Home Artists Posts Import Register

Content


hallo loves.

greetings from waiheke island. i’m struggling less, and feeling the warmth of all of you. it makes me so happy when you comment, empathize, and just wave over at me in mutual lostness.

i’m cross-posting the rest of this to socials..

this morning, in the wee hours, i called my new friend, sherry turkle.

the podcast that we released last week: “is technology killing our hearts”, and her book, “the empathy diaries”, have been weighing and bouncing in my mind.

like after many of my podcasts, i found not only an interviewee, but a soul friend in sherry, who has spent her adult life at MIT studying the effect of tech on our souls.

i told her how my life was going. she told me about hers.

her book was a critical smash, but it’s still painful and isolating to be the one pointing out the poison in the system. in her memoir, sherry discusses what it felt like to fight for tenure at MIT and the punishing backlash when she got what she asked for, and what she deserved.

she’s now had profiles in the new yorker and a rave review in the new york times. but, as we spoke in the early hours of my morning and the afternoon back in massachusetts, we still feel lonely. pats on the head do not come from the places we are trying to fix. we often feel exiled. outsiders and kind people call us brave, but it’s poetically impossible to “satisfy” the system against which - and within with - the two of us have struggled. you cannot tell the truth about the system, and how damaging the system is, and expect the system to celebrate you and pat you on the head. sherry is in her 70s and still disappointed. i’m almost 45 and still disappointed.
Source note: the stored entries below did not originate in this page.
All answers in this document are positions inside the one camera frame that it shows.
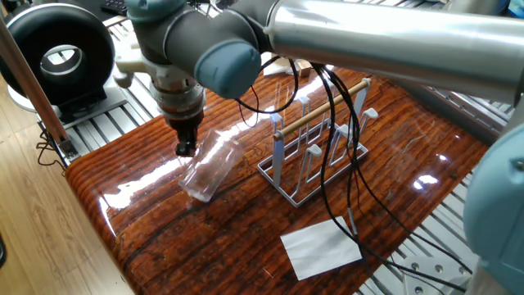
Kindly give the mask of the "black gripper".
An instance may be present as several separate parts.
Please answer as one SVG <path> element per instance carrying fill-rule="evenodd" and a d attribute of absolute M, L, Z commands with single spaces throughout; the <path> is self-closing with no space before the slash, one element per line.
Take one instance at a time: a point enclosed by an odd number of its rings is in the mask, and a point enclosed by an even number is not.
<path fill-rule="evenodd" d="M 165 113 L 165 121 L 176 130 L 178 143 L 176 154 L 181 157 L 193 157 L 199 148 L 199 125 L 204 119 L 204 111 L 194 113 Z"/>

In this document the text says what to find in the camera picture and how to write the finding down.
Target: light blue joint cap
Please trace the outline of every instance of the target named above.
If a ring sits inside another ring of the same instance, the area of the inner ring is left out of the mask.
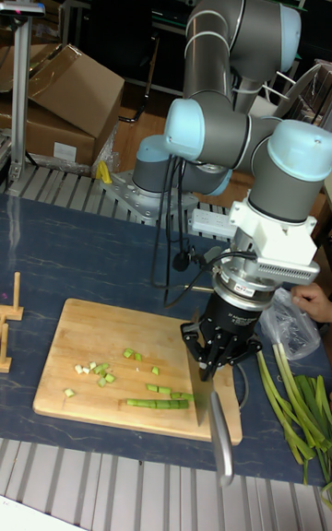
[[[280,5],[281,72],[287,72],[295,60],[301,37],[301,17],[293,8]]]
[[[137,159],[142,162],[163,162],[170,153],[165,149],[163,136],[149,136],[141,141]]]
[[[175,99],[167,115],[164,139],[168,152],[187,160],[197,160],[205,137],[205,121],[195,100]]]
[[[267,151],[282,171],[300,181],[323,181],[332,170],[332,134],[315,125],[292,119],[281,122]]]
[[[212,191],[212,193],[208,193],[208,195],[221,195],[221,193],[225,191],[228,183],[230,182],[231,175],[232,175],[232,171],[228,171],[226,176],[222,179],[219,187],[217,187],[217,189]]]

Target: wooden stand
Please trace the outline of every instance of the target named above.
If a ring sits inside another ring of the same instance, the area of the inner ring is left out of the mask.
[[[0,348],[0,373],[9,373],[11,358],[6,355],[8,342],[8,324],[4,323],[1,329],[1,348]]]
[[[22,320],[24,308],[19,307],[19,285],[20,273],[17,272],[14,275],[13,305],[0,305],[0,316],[2,317],[5,315],[7,320]]]

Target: power strip
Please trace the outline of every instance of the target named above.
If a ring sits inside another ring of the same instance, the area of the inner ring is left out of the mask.
[[[229,217],[217,214],[204,209],[194,209],[191,220],[189,220],[193,230],[232,238],[236,231],[236,226],[230,223]]]

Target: yellow object
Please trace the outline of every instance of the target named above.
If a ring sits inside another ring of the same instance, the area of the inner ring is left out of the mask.
[[[111,184],[112,179],[110,177],[110,173],[108,172],[108,168],[106,166],[106,162],[104,160],[101,160],[97,167],[96,172],[96,179],[101,179],[103,183]]]

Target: plastic bag
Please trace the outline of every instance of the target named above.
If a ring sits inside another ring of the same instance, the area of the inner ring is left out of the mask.
[[[290,361],[307,357],[320,345],[315,322],[292,303],[290,292],[284,288],[277,289],[272,305],[262,312],[259,322],[272,344],[283,344]]]
you will not be admired for your defiance.

you will not be admired for asking for what you deserve.

you will not be celebrated for going against the grain.

do not expect a party.

do not expect them to turn around one day, hand you awards, acknowledge and befriend you, or put you on the cover of their magazines.

if you are seen as a threat to a struggling old-fashioned university, a toxic workplace, a powerful man’s successful career or company, an industry that relies on fear to make a profit, or a quiet little town where rocking the boat is not advisable...you will not be admired for your defiance.

but i will admire you.

sherry will admire you.

and maybe you will admire you.

so do it anyway.

do it anyway.

i love you.

xxx


afp

the link to listen to the podcast is here if you missed it. it’s really, really good.

https://www.patreon.com/posts/49672289

Files

Comments

Anonymous

Thank you! I needed to hear this ❤️

Anonymous

As so many times before: exactly what i needed to hear right now! You keep me going, love - thank you so much ❤️

Anonymous

Thanks, this helps!

Gaba Kulka

"Do it anyway" is my lifeboat. Ok, maybe not a lifeboat, but at least a set of waterwings. I always thought I knew (and lived by) "do it anyway" but it turns out I didn't, not really. I think I just recently to get it. I'm trying. <3

Anonymous

I'm not living my life to be admired. I'm living my life on my own damn terms. I don't know if I'll be able to listen to this, because I already know I agree. Technology has helped to facilitate rifts in my life that have devastated it like the fissures now spewing lava in Geldingadalir (Iceland, check it out). As I'm seeing Aimsel Ponti's description above my head, I may need to reverse my knee-jerk reaction...

Anonymous

At this point I feel safe saying I admire you. 💜 Admiration has never been much of a thought of mine when it comes to attacking the status quo and struggling against patriarchy, racism, classism and ableism...it’s just always been either I struggle against, or I give up, sink and drown, bc of the lack of a safe space for myself and others in marginalized communities. There is no place in this world for me without defiance. Hoping someday that won’t be the case.

Karina

I feel like that within my family

Anonymous

goodbye my naive "once, university was better than today" dream... same old story... thank you and yes, let's do it anyway

Daisee

I keep reading your posts, thinking thinks, thinking about responding but don't because like everyone else on the planet right now I am So. Tired. But this one really hit home. To not be admired for defiance. To not be celebrated for going against the grain. I admire those who persist in the face of such vehement opposition.

Anonymous

thank you for this post 😊

Anonymous

That reminds me of a favorite quote, "“Leaders are called to stand in that lonely place between the no longer and the not yet and intentionally make decisions that will bind, forge, move and create history. We are not called to be popular; we are not called to be safe; we are not called to follow; we are the ones called to take risks; we are the ones called to change attitudes; to risk displeasure; we are the ones called to gamble our lives, for a better world.” Mary Lou Anderson

Jozias

So true and we need it also to not take our struggle too seriously. Letting go is also a high human standard. As is trust and faith. It's too hard to not be defiance and not worth the effort even. Want more dilemma's to live with?